Chief Constable Sara Thornton wants collaboration between the forces in specialist departments, like firearms, dog handling and traffic policing.
The forces already share services like forensics and IT systems which saves about £6m a year.
Ms Thornton denied the moves would lead to a "superforce" and said people still wanted local police.
The new plans will be discussed between the forces in September before a decision is made.
Thames Valley has to cut £8.2m from its budget this year, £18.1m next and £11.9m in 2012.
Ms Thornton said it was not feasible for major mergers across the UK, which were planned under the previous Labour government, due to the up-front costs involved.
But she added: "What I think the answer is, is the sort of work we are doing with Hampshire, which is not joining or merging with them, but we are collaborating.

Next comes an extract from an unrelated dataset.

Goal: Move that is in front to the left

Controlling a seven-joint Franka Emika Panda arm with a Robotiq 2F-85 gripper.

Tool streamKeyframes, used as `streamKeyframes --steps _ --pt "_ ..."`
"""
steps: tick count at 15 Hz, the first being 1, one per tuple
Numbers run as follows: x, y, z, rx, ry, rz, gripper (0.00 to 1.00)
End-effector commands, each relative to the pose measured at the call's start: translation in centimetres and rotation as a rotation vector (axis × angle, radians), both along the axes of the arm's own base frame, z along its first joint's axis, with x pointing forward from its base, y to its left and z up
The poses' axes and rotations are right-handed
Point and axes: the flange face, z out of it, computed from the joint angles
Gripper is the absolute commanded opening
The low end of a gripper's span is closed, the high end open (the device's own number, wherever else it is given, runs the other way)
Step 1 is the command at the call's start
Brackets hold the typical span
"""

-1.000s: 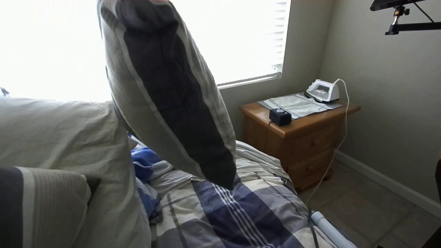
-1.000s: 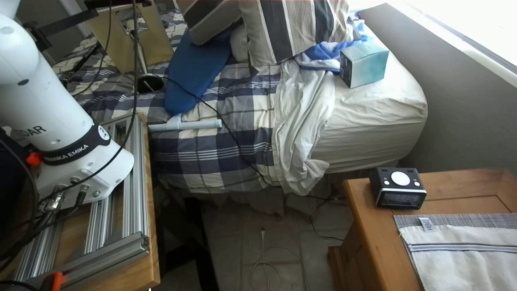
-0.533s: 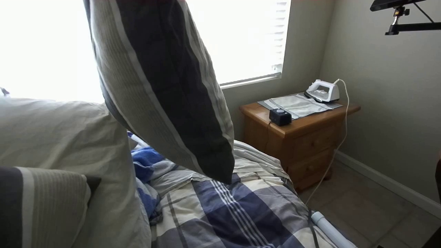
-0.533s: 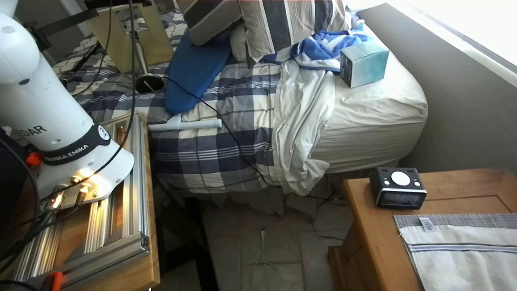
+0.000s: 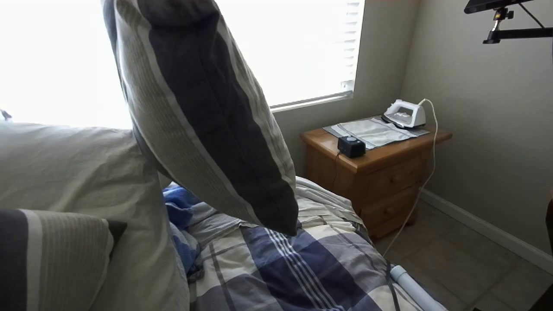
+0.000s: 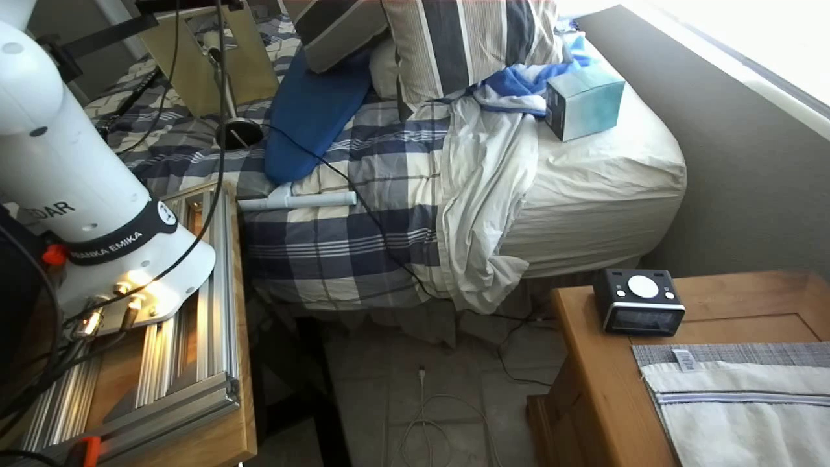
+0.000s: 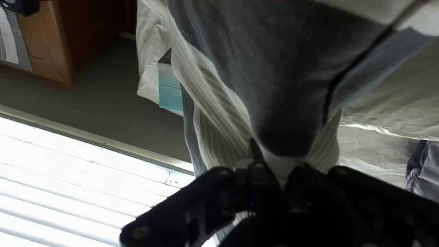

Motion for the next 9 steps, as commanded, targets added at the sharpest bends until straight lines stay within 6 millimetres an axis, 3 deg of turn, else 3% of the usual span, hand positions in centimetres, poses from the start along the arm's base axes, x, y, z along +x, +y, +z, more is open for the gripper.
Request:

"We are very keen to join up with Hampshire among the specialist departments, which we think will save us about £5m per year between both forces.
"But people do identify with their local police force and when the Labour government tried to amalgamate forces a few years ago there was a huge outcry."
A Home Office plan to merge police forces across the country was scrapped in 2006 amid a row over the costs.
But earlier this year a cross-party committee of MPs urged the government to revisit the plans and fund them properly.